If others are like me, then I suspect more and more people wake up feeling inadequate to the task. In simpler days, choices seemed to come easily. Now, though, it feels as if every decision that life presents is like a bucket of murky water with something awful lurking at the bottom out of sight. We have made everything in life so complex that any simple act of deciding is fraught with danger, consisting, in many cases, of wondering whether the potential sea snake hiding in one bucket is more lethal than the possible blue-ringed octopus in the other.

What this means for modern Christians is hard to fathom. Are we immune to bad outcomes? If not, how then do we navigate the complexity of modern life? How does one break out of the system when one is a product of that system? Would Jesus even have us attempt to break out? Or does conformity and relenting not matter in the wider scheme of things? Is powerlessness good or bad? And is numb consent to the downright infuriating aspects of life a sin?

We in America are definitely control freaks; we want everything just so.
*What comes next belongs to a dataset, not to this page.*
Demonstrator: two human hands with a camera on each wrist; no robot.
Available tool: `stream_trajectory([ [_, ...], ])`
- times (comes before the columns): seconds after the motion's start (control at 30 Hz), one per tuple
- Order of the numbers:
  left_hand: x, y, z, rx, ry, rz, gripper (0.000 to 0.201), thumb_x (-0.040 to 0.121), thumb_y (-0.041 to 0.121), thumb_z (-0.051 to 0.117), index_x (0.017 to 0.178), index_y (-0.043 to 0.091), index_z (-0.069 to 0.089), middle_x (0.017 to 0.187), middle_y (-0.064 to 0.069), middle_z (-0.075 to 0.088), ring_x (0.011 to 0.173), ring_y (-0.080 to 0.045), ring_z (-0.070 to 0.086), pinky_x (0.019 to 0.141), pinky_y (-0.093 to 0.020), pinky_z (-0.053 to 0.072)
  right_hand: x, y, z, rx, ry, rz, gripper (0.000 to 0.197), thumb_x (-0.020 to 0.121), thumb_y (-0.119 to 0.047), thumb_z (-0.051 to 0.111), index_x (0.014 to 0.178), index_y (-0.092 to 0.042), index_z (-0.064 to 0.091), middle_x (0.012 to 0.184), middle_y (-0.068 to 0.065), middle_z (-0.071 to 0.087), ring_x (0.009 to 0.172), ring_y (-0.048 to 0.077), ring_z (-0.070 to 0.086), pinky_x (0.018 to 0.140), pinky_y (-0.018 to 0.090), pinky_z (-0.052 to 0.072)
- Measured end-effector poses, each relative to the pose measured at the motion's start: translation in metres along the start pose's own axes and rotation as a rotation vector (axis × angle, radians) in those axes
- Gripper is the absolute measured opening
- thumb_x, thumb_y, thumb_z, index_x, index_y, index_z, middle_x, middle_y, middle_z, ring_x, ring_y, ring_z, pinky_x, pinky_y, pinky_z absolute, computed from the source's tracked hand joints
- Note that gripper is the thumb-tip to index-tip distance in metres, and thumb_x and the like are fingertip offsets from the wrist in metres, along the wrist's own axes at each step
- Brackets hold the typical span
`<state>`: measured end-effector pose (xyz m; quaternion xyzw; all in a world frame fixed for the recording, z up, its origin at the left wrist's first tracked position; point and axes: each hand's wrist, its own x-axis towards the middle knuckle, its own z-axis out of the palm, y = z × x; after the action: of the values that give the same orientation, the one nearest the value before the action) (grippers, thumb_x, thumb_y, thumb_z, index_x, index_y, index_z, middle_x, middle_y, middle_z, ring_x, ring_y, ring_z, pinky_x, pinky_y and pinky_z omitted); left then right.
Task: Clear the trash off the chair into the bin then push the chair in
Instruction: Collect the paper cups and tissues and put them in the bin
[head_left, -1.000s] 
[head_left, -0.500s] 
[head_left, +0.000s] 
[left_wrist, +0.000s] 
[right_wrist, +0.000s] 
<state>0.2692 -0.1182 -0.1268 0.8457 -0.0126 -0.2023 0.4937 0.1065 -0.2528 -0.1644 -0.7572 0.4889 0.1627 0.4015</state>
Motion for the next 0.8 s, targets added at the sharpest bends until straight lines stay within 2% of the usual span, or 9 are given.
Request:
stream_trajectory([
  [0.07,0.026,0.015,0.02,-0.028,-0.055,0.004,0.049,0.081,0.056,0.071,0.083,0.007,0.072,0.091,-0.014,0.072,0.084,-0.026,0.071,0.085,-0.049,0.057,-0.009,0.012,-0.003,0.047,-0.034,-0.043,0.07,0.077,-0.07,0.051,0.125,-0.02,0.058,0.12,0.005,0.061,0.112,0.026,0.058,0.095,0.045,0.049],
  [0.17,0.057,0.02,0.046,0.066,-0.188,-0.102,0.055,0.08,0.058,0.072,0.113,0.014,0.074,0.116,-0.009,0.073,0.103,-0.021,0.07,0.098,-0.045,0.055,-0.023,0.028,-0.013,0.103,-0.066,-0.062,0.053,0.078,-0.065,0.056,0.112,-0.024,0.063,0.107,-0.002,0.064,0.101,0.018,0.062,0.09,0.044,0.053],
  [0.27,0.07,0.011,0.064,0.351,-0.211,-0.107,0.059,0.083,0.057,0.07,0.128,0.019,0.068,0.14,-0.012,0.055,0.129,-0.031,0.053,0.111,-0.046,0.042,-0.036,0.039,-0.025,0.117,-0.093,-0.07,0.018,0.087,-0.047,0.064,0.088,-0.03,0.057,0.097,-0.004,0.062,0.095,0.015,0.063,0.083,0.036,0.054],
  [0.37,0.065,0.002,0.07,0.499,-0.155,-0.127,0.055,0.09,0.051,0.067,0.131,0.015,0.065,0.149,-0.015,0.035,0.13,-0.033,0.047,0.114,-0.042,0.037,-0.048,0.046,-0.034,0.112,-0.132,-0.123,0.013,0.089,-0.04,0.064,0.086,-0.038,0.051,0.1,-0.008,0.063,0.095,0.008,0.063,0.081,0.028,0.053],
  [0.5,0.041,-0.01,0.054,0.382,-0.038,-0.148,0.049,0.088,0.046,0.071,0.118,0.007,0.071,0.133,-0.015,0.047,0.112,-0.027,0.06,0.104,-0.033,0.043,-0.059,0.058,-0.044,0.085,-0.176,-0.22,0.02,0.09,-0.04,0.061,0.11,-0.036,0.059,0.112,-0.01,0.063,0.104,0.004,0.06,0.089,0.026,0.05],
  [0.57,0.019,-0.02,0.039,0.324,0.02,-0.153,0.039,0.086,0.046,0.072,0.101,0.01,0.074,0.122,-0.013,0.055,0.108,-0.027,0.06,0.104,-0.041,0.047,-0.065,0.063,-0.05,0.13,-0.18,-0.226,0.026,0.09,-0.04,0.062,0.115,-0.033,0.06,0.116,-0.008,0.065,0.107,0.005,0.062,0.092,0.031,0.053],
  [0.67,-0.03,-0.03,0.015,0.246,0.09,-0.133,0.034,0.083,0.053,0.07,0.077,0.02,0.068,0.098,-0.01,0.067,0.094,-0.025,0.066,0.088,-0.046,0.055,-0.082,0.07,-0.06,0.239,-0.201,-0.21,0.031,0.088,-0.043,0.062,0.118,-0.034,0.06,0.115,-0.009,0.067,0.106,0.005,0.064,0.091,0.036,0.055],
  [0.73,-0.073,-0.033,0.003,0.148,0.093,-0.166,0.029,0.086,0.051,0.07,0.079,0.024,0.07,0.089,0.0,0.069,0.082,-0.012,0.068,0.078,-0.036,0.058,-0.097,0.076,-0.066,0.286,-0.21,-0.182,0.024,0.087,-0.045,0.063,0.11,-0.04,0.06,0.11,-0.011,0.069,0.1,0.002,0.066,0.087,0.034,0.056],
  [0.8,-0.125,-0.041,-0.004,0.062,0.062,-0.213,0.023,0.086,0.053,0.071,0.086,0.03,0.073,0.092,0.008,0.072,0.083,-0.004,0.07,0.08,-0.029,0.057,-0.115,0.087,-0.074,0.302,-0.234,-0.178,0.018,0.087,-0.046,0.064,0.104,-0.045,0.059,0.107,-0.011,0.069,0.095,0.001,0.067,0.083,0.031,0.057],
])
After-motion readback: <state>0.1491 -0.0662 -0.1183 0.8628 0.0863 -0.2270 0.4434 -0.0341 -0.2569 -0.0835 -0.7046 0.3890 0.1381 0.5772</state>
That’s not of faith. But then the counter to that is to wonder whether simply allowing ourselves to be swept along powerlessly is not of faith either. And if it isn’t, where is the happy medium?
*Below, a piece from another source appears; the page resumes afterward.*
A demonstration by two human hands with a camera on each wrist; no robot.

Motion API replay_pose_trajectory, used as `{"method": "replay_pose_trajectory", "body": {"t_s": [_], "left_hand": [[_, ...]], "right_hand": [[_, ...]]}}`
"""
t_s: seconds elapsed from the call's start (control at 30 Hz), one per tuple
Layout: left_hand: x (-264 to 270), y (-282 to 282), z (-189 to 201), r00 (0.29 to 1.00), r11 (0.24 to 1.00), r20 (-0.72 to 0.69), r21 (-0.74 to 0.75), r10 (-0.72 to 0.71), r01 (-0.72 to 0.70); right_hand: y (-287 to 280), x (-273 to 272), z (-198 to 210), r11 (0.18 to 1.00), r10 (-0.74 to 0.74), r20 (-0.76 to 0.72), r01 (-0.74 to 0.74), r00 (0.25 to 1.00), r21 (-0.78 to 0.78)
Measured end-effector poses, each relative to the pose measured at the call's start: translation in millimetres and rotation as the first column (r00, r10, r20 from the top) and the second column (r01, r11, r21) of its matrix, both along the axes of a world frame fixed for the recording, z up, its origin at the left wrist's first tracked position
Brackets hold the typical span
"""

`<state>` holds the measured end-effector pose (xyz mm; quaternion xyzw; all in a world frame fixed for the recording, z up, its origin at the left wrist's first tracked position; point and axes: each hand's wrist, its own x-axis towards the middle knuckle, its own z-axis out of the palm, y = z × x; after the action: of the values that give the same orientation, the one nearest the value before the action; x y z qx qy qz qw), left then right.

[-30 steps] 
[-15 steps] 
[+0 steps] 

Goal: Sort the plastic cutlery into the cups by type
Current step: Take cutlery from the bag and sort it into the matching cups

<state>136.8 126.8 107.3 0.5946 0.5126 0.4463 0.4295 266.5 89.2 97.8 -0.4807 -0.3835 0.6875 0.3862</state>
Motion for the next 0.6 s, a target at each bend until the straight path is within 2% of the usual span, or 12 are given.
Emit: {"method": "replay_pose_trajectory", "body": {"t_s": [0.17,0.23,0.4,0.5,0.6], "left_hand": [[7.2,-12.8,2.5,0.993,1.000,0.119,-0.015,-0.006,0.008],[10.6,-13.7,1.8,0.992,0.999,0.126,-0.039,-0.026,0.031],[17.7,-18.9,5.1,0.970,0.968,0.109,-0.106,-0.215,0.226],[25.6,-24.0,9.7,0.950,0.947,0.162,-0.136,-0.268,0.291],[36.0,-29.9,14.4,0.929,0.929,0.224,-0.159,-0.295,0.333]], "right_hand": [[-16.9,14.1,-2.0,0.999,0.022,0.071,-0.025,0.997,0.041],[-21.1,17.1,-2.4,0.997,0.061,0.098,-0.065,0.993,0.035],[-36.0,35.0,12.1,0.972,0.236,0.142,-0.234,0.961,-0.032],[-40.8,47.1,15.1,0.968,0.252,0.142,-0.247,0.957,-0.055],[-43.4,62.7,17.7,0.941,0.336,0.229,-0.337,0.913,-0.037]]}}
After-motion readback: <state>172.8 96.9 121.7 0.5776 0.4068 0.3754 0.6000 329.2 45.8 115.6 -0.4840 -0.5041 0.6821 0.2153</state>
As a Christian, my tendency is to immediately answer by saying that faith,  prayer, abiding in Christ, and Bible reading are the answers. Certainly, faith brings us through all trials. Yet what is the faithful answer to a nuclear Iran that will certainly attack Israel? How do we meet the health care needs of people without bankrupting our country? Does every issue have a solution, or are some problems destined always to diminish us?

And most of all, how should you and I, such small people, live in the face of these issues?

I feel for angry people. I truly do. Jesus has an answer for them. My deficiency is that I don’t always know what that answer might be or how to bring it about. And I believe that if we were honest with ourselves, many of us will realize that more and more issues are harder to resolve than we might think—that is, if we are thinking at all.